#### [What you are asked to do]
Lines in the entries below where the word "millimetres" shows up should each be copied.
[Available data Boundary: Start]
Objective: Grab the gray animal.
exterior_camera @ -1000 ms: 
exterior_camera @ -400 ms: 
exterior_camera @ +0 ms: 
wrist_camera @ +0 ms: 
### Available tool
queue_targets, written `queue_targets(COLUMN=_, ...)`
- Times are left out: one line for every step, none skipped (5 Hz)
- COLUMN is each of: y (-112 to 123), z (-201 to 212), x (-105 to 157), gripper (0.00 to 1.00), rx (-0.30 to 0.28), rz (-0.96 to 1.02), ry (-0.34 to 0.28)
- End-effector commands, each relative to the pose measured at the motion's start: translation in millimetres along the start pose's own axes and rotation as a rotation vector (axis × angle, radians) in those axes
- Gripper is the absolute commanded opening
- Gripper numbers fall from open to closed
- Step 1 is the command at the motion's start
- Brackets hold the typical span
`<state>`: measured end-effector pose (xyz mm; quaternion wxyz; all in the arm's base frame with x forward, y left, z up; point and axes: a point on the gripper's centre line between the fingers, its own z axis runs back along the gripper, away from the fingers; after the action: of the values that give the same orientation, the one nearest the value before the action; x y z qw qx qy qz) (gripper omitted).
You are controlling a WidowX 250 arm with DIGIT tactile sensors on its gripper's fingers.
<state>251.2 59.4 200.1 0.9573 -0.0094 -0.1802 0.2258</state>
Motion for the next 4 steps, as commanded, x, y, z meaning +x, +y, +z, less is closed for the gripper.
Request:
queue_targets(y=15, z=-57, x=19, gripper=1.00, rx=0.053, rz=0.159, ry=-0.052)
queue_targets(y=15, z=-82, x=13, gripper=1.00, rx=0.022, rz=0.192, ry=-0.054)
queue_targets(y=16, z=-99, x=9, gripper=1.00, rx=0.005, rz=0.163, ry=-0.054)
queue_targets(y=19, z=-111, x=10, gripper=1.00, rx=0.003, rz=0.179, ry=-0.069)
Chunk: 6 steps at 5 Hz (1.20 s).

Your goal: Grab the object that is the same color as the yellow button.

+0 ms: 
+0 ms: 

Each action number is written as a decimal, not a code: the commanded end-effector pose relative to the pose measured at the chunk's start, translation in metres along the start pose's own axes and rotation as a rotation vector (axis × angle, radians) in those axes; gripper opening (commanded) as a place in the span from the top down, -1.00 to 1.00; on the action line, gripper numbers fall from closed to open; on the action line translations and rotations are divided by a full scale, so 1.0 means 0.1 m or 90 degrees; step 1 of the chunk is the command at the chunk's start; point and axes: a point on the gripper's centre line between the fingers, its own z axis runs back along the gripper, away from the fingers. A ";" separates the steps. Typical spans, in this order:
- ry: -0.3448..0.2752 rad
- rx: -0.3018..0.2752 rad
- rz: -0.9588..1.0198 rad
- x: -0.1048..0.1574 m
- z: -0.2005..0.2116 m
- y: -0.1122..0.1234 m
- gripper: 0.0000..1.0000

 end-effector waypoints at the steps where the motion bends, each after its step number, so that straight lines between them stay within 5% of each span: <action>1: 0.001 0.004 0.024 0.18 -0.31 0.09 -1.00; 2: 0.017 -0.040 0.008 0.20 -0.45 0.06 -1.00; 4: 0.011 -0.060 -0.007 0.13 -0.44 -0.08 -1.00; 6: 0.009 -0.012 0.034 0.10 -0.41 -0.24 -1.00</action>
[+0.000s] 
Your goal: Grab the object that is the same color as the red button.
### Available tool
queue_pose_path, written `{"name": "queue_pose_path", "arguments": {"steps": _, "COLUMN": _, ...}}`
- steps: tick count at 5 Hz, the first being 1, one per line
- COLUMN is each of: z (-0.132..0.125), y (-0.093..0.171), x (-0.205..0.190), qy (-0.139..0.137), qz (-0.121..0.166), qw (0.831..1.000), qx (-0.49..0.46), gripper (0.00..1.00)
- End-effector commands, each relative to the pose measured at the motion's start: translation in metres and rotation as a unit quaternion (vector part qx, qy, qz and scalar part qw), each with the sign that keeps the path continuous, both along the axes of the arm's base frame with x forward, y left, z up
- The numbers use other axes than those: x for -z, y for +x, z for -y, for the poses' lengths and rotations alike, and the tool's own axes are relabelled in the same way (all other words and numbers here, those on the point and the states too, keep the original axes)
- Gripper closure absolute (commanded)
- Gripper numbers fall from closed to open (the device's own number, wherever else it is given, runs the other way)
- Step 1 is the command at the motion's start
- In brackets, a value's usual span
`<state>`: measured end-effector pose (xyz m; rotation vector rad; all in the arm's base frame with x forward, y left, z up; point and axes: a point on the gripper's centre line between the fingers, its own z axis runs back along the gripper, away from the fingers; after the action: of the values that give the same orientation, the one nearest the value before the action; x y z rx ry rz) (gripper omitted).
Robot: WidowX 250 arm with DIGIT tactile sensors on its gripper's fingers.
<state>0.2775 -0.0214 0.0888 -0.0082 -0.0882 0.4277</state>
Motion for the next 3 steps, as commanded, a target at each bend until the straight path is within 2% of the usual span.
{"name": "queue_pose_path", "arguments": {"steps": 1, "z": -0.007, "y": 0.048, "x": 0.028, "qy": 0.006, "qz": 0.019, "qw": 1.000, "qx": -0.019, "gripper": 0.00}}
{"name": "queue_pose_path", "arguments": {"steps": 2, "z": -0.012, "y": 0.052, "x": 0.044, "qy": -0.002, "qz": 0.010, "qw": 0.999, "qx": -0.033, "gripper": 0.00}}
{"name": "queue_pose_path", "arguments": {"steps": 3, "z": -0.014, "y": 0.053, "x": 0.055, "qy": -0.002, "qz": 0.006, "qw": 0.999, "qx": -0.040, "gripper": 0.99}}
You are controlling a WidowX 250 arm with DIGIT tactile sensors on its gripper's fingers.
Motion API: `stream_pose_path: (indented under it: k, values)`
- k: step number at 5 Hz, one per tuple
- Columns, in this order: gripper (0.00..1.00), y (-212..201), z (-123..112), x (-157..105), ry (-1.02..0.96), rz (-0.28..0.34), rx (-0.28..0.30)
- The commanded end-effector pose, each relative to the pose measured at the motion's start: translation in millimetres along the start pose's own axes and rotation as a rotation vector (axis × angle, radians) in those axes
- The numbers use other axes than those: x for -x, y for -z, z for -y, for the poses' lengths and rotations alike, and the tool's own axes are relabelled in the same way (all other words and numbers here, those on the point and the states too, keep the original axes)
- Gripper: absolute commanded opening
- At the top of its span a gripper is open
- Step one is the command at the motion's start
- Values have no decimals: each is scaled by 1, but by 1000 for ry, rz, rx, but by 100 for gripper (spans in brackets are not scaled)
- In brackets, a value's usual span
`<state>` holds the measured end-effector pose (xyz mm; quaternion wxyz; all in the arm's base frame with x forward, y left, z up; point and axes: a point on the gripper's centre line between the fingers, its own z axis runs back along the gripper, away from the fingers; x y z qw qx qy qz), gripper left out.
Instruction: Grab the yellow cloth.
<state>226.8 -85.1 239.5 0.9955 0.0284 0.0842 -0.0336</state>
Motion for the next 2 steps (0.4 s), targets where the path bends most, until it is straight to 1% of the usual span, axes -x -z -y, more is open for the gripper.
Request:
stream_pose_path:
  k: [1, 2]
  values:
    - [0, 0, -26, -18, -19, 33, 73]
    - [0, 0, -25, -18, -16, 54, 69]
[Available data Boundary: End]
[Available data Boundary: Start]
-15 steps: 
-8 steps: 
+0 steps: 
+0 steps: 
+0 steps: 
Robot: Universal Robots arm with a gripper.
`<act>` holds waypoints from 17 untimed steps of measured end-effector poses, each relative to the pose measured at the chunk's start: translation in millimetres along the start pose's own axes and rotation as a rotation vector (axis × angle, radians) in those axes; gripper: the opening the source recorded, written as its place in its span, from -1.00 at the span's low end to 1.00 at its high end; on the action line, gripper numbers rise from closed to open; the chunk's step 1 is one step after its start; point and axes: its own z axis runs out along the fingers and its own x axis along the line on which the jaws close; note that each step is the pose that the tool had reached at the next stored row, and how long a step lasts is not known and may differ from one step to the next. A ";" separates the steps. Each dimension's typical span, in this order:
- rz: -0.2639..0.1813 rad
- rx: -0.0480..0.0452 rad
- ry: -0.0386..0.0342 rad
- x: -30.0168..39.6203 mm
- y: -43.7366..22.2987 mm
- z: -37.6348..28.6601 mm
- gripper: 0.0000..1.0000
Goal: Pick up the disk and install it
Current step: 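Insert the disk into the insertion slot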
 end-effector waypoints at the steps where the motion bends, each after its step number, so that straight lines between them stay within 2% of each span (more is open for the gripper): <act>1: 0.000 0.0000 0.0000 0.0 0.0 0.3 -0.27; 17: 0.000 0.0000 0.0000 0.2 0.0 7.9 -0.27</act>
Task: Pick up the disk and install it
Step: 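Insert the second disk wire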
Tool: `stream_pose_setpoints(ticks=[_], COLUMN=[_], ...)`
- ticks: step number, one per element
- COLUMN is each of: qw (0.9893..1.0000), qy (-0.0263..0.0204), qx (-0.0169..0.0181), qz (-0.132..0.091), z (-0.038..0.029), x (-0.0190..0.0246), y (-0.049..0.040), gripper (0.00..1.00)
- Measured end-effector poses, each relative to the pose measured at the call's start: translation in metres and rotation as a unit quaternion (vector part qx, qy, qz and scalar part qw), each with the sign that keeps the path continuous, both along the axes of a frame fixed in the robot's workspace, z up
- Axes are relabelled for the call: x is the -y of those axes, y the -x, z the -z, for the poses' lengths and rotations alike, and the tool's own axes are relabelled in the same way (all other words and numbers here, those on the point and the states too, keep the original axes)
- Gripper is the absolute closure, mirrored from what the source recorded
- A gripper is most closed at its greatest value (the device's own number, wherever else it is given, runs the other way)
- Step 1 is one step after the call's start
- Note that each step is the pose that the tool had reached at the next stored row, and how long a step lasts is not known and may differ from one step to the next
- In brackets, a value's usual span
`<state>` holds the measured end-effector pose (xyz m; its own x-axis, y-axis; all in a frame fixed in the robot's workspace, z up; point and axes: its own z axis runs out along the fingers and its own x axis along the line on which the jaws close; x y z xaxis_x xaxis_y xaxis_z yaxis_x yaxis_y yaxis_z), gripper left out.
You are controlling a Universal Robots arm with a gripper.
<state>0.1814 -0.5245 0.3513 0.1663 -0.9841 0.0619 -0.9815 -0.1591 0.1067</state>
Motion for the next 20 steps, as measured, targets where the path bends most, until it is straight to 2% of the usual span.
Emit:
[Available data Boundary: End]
#### [Solution for this problem]
- End-effector commands, each relative to the pose measured at the motion's start: translation in millimetres along the start pose's own axes and rotation as a rotation vector (axis × angle, radians) in those axes
- The commanded end-effector pose, each relative to the pose measured at the motion's start: translation in millimetres along the start pose's own axes and rotation as a rotation vector (axis × angle, radians) in those axes
`<act>` holds waypoints from 17 untimed steps of measured end-effector poses, each relative to the pose measured at the chunk's start: translation in millimetres along the start pose's own axes and rotation as a rotation vector (axis × angle, radians) in those axes; gripper: the opening the source recorded, written as its place in its span, from -1.00 at the span's low end to 1.00 at its high end; on the action line, gripper numbers rise from closed to open; the chunk's step 1 is one step after its start; point and axes: its own z axis runs out along the fingers and its own x axis along the line on which the jaws close; note that each step is the pose that the tool had reached at the next stored row, and how long a step lasts is not known and may differ from one step to the next. A ";" separates the steps. Each dimension's typical span, in this order:

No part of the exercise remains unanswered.